(Source records)
-- -- --
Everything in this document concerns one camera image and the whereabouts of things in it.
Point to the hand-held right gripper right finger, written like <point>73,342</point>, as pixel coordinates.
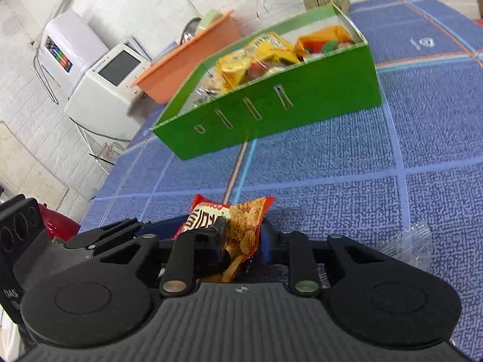
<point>266,243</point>

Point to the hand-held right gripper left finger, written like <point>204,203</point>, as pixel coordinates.
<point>217,233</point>

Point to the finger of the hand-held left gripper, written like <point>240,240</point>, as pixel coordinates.
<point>162,229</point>
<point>79,242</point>

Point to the green cardboard box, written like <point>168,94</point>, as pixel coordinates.
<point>302,94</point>

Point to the red bucket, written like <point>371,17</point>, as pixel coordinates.
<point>60,226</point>

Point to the blue checked tablecloth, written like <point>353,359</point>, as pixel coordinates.
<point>339,181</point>

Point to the clear plastic wrapper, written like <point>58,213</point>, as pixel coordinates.
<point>411,241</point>

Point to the white device with screen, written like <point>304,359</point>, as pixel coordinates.
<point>102,94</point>

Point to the orange plastic basin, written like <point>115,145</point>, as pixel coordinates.
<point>177,68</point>

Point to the clear yellow snack packet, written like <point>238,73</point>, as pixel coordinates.
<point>234,69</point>

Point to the yellow printed snack packet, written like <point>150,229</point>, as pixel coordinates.
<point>268,47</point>

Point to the white tall appliance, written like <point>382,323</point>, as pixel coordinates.
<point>71,41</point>

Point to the silver foil packet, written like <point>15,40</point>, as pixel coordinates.
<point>190,30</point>

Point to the green snack packet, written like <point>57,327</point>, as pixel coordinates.
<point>332,45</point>

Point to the light green packet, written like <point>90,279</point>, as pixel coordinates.
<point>209,19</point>

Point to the orange snack packet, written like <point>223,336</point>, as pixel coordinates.
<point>324,34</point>

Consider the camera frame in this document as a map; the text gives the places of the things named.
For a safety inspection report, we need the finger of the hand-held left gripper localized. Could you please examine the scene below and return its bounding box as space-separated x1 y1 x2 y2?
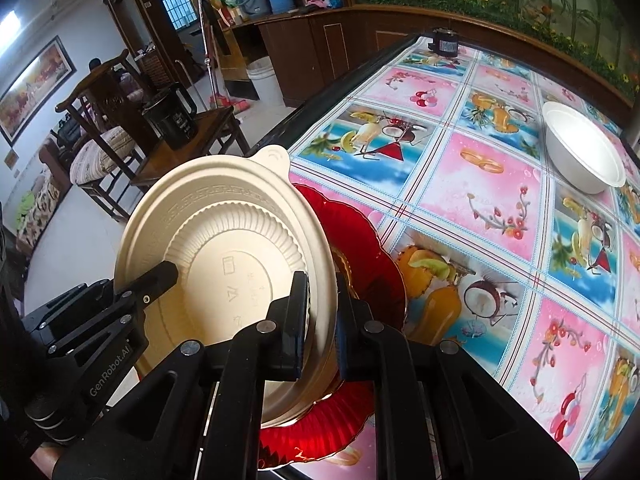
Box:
-- -- --
* **TASK GOAL**
Please determine how many lines of the records above include the word "clear", replying with a number alone.

* **RESPONSE AREA**
2